> **ABOUT THIS EXERCISE**: For this listing, reproduce the line with "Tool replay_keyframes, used", the line with "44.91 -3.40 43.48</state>", and the lines between, exactly as they stand. Leave out pictures and all other lines.

> **DATASET RECORDS**:
+ + + +
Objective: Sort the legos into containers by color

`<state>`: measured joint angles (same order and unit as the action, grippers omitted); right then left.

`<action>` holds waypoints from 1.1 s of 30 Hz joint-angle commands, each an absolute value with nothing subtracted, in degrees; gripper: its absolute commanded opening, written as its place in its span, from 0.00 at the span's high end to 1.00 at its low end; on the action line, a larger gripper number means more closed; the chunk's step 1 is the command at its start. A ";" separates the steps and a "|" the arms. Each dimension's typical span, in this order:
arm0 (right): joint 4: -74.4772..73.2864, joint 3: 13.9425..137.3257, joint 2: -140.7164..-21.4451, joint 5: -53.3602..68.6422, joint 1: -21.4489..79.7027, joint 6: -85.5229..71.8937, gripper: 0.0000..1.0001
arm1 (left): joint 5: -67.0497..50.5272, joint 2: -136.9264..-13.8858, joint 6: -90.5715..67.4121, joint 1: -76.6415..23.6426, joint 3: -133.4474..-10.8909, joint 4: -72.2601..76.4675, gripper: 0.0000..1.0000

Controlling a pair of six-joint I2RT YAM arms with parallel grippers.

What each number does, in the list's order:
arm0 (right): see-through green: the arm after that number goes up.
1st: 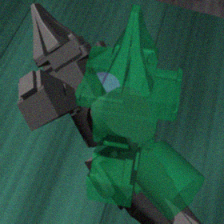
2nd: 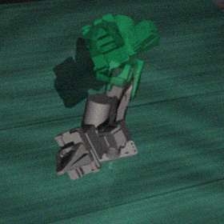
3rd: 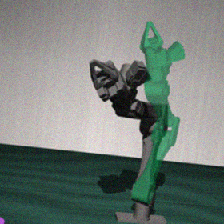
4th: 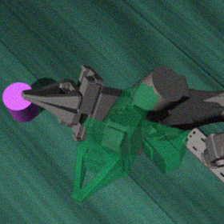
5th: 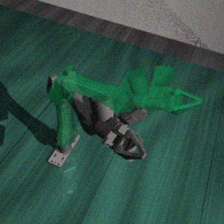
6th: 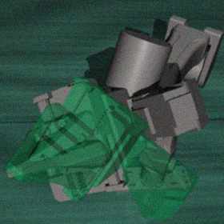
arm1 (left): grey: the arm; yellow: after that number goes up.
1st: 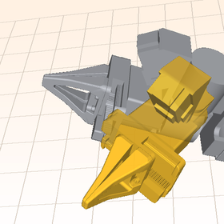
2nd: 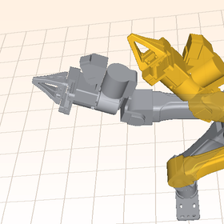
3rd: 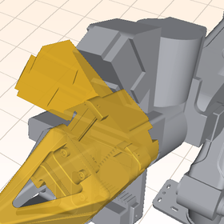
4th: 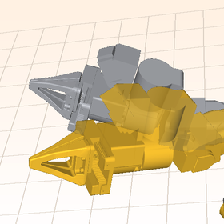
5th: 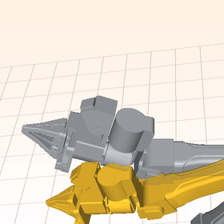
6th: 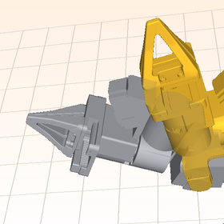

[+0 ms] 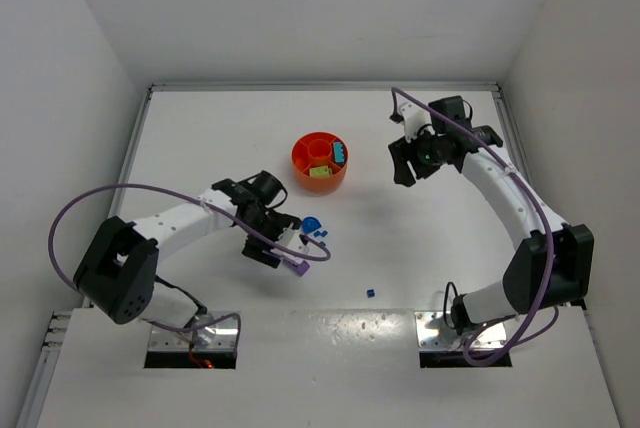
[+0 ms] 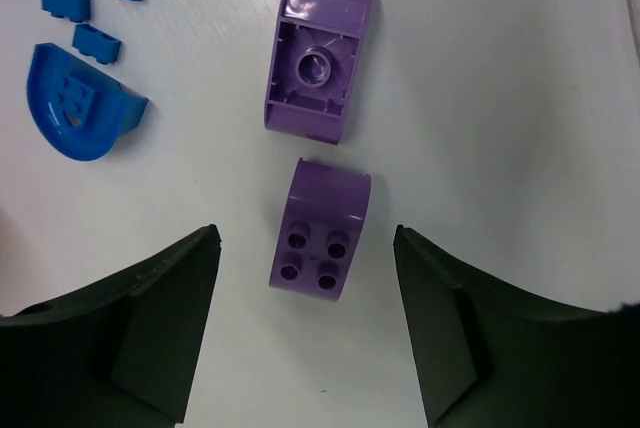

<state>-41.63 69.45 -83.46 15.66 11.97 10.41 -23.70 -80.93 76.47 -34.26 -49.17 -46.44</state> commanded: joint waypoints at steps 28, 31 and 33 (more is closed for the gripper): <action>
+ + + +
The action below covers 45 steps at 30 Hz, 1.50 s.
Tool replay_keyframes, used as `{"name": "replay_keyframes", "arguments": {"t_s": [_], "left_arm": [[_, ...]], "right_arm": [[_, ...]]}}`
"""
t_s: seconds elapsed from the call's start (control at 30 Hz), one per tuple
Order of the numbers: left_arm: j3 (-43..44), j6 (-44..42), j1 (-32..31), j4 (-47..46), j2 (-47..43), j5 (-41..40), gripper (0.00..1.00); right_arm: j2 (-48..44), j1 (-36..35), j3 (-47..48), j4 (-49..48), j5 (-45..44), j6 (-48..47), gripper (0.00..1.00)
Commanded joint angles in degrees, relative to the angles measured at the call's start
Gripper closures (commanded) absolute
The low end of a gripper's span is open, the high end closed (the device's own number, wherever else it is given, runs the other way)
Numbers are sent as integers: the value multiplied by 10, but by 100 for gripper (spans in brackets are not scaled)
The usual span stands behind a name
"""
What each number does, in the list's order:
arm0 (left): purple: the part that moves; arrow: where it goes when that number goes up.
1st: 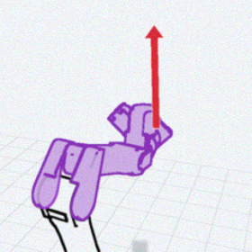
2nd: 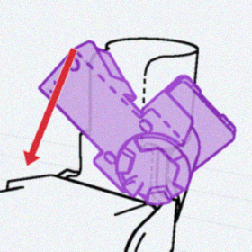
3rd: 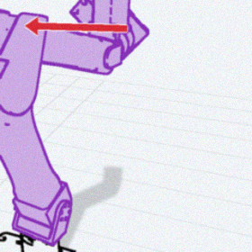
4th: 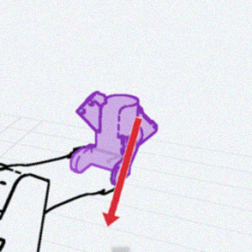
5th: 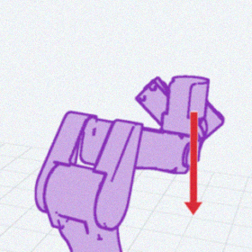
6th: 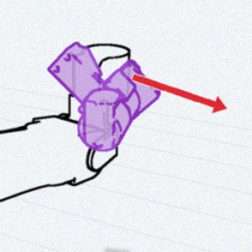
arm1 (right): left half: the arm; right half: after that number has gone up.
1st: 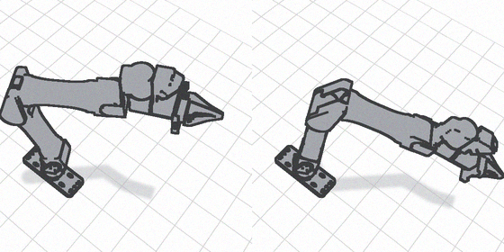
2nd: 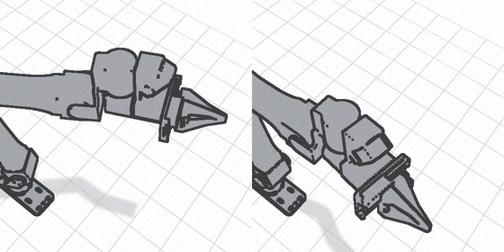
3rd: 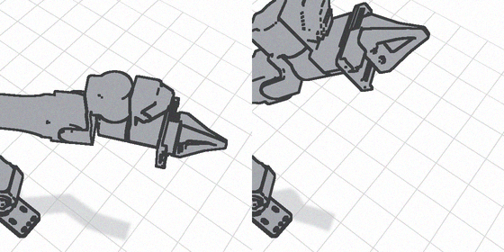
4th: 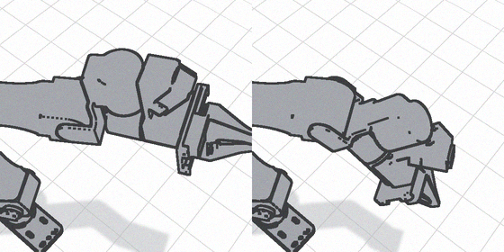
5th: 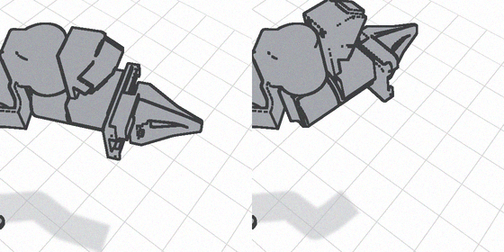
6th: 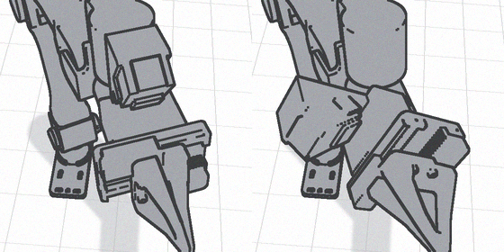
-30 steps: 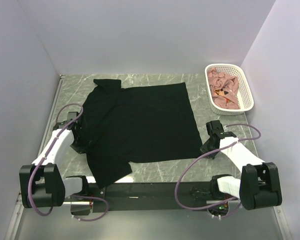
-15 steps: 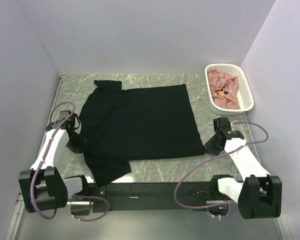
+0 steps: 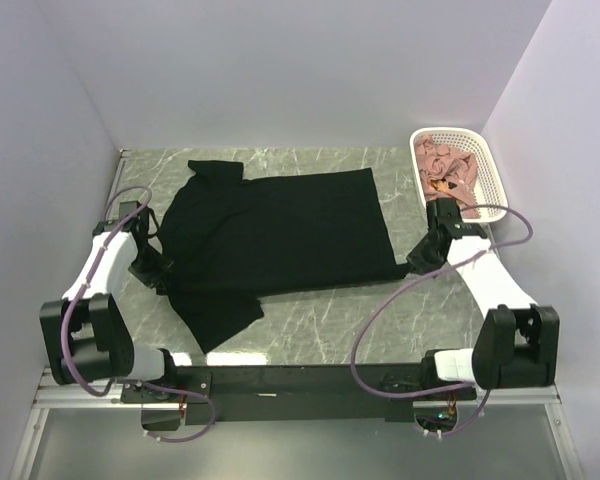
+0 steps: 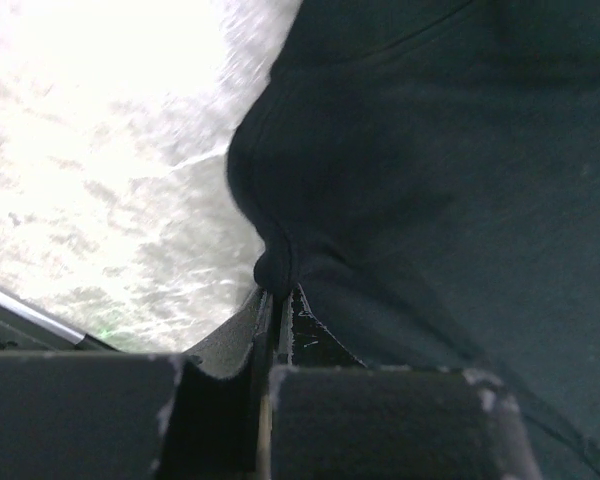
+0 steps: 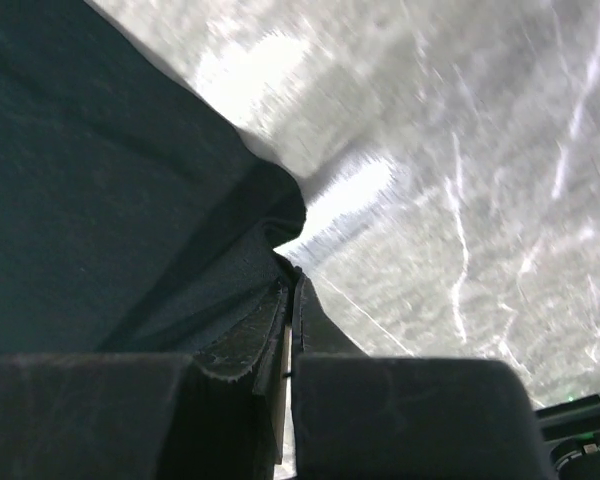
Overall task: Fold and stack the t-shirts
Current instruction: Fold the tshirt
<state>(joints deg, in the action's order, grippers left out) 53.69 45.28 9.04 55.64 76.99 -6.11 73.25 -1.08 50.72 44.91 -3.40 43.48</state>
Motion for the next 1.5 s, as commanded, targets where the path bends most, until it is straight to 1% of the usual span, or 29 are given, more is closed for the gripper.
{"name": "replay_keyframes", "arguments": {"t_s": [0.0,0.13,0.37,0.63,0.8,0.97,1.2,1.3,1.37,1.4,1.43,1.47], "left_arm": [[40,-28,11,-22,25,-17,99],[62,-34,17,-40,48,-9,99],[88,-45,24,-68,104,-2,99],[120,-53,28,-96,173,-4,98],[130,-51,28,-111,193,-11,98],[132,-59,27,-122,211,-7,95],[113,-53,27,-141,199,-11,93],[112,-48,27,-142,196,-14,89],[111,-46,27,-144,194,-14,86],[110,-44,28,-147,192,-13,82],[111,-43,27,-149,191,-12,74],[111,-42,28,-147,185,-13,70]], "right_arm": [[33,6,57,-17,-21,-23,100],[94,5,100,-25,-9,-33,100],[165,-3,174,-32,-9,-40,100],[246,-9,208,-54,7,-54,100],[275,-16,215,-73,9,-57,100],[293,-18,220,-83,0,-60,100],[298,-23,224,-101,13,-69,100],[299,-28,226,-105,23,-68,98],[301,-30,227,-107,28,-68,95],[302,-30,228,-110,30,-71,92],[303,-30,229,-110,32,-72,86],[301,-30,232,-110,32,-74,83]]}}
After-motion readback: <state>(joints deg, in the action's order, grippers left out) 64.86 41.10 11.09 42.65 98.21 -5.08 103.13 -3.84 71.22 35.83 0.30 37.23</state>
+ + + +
> **EXERCISE OUTPUT**:
Tool replay_keyframes, used as `{"name": "replay_keyframes", "arguments": {"t_s": [_], "left_arm": [[_, ...]], "right_arm": [[_, ...]]}}`
"""
t_s: seconds elapsed from the call's start (control at 30 Hz), one per tuple
Order of the numbers: left_arm: j3 (-43..44), j6 (-44..42), j1 (-32..31), j4 (-47..46), j2 (-47..43), j5 (-41..40), gripper (0.00..1.00); right_arm: j2 (-48..44), j1 (-36..35), j3 (-47..48), j4 (-49..48), j5 (-45..44), j6 (-48..47), gripper (0.00..1.00)
Commanded joint angles in degrees, relative to the angles measured at the call's start
Gripper closures (commanded) absolute
The low end of a gripper's span is open, the high end closed (the device's own number, wherever else it is given, runs the other way)
Numbers are sent as integers: the value multiplied by 10, but by 100 for gripper (spans in brackets are not scaled)
The usual span stands behind a name
"""
What each number does, in the list's order:
arm0 (left): purple: the part that moves; arrow: where it goes when that number goes up.
1st: 
2nd: 
3rd: 
4th: 
5th: 
6th: 
arm1 (right): left half: the arm; right half: after that number has gone up.
1st: 
2nd: 
3rd: 
4th: 
5th: 
6th: 
-30 steps: 
-15 steps: 
+0 steps: 
+0 steps: 
+0 steps: 
Overall task: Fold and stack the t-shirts
Current instruction: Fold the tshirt
<state>(joints deg, in the action's order, grippers left out) 53.69 45.28 9.04 55.64 76.99 -6.11 73.25 -1.08 50.72 44.91 -3.40 43.48</state>

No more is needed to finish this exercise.